Started in a garage in Carlsbad, CA 1992, we have always been proud of our California heritage. This season we celebrate this tradition by profiling some of our ambassadors who share in that “Born In California” heritage. Nole Cossart is a second generation Californian with deep roots on the Central Coast. This is part one of Nole’s story.
My name is Nole Cossart. I’m a 27 year old surfer, father, and entrepreneur and I live in Santa Barbara, California. My Dad was born in Los Angeles, which is probably why I was not. As a surfer and an artist the city was too chaotic and stifling for my dad’s personality, so he went north to find his place. That place is where I was born. I was raised in a little rural pocket of California on the coast. My mom and dad moved to this empty piece of land after college to create their life and home from the ground up. They built their own house while they lived in it, starting with a single room. They planted an orchard. For 2 years their shower was the hose on the lawn until a proper bathroom was built. My parents preferred freedom to comfort, and I inherited that.

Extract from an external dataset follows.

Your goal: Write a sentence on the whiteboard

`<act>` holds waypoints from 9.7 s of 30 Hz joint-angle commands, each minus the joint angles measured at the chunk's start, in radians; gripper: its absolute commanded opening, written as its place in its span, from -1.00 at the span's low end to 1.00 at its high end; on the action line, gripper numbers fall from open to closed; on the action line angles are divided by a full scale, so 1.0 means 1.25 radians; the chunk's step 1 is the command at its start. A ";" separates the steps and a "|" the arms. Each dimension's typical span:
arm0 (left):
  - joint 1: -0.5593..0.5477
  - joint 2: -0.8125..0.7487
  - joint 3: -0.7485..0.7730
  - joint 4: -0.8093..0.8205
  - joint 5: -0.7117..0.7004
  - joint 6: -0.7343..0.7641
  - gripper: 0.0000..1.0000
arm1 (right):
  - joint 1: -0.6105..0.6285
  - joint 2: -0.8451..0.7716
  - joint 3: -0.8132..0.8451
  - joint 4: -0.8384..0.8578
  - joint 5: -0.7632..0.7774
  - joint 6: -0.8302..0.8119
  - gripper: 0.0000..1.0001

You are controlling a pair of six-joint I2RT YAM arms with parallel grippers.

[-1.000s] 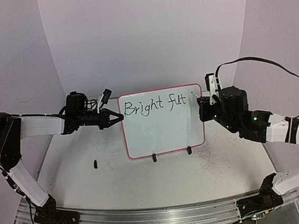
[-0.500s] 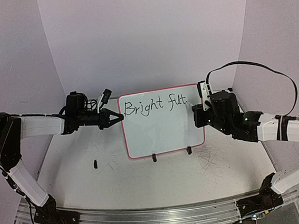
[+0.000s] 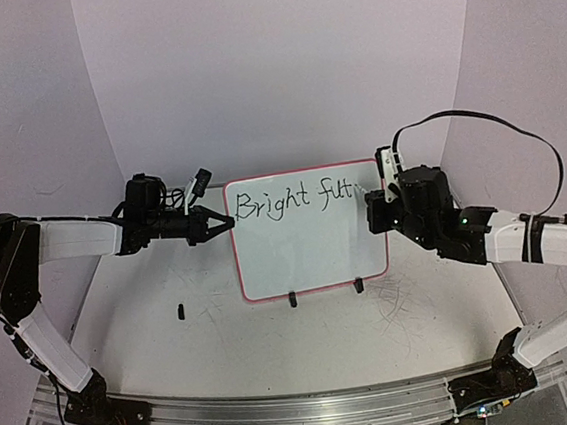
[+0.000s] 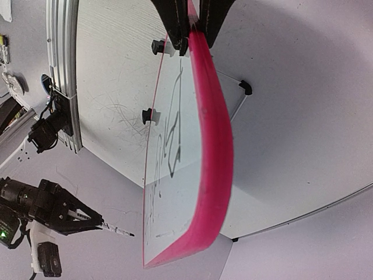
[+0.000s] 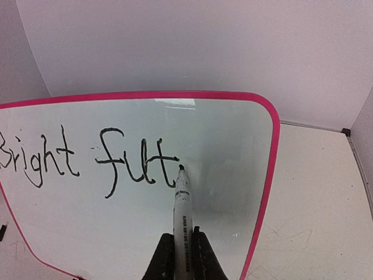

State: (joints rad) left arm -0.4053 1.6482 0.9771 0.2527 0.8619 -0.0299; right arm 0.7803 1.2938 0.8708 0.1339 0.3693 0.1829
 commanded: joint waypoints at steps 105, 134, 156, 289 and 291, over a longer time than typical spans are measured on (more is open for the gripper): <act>0.004 -0.046 0.018 0.035 -0.033 0.055 -1.00 | -0.032 0.012 0.000 -0.027 0.035 0.080 -1.00; 0.004 -0.044 0.019 0.033 -0.033 0.055 -1.00 | -0.051 0.020 0.050 0.022 -0.010 0.018 -1.00; 0.004 -0.043 0.018 0.033 -0.034 0.056 -1.00 | -0.052 0.018 0.032 -0.018 0.008 0.048 -1.00; 0.004 -0.053 0.015 0.030 -0.041 0.061 -1.00 | -0.069 0.026 0.004 0.065 0.007 0.053 -1.00; 0.004 -0.054 0.015 0.030 -0.041 0.061 -1.00 | -0.070 0.020 -0.004 0.061 -0.001 0.061 -1.00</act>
State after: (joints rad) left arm -0.4051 1.6352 0.9771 0.2311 0.8520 -0.0231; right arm 0.7002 1.3277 0.8490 0.1986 0.4011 0.2442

It’s amazing what a willingness to be scrappy will get you. Growing up I enjoyed the luxuries of nature, and the freedom to adventure around our property and beyond without much consequence. We went to the beach religiously, rain or shine. I gradually learned what hard work was (and how to avoid it). There was always a list of things that needed to be done on our property and in the orchard.
As I got older, I found it hard to fit a mold. I had inherited my parents’ values - to live close to the land with the freedom to drop work duties for the day if the surf is pumping. Going to school and working traditional jobs clashed with this paradigm, so there was often a feeling of dissonance in my endeavors.
In recent years my life has caught up with my priorities and wrapped itself around them. I started a small business making wine from apples and honey, working closely with a few friends in Santa Barbara who grow apples and keep bees. My business is not so demanding that I can’t step away from it to go surfing when it’s good.
Looking back at my homeland and upbringing, it feels like I can follow a thread from everything in my current life back to my parents and the property I was raised on. I can see how I’m trying to pass those values of resourcefulness and life balance on to my daughter. I’m certain that with whatever path she finds she will feel close to the land, and make time to enjoy it.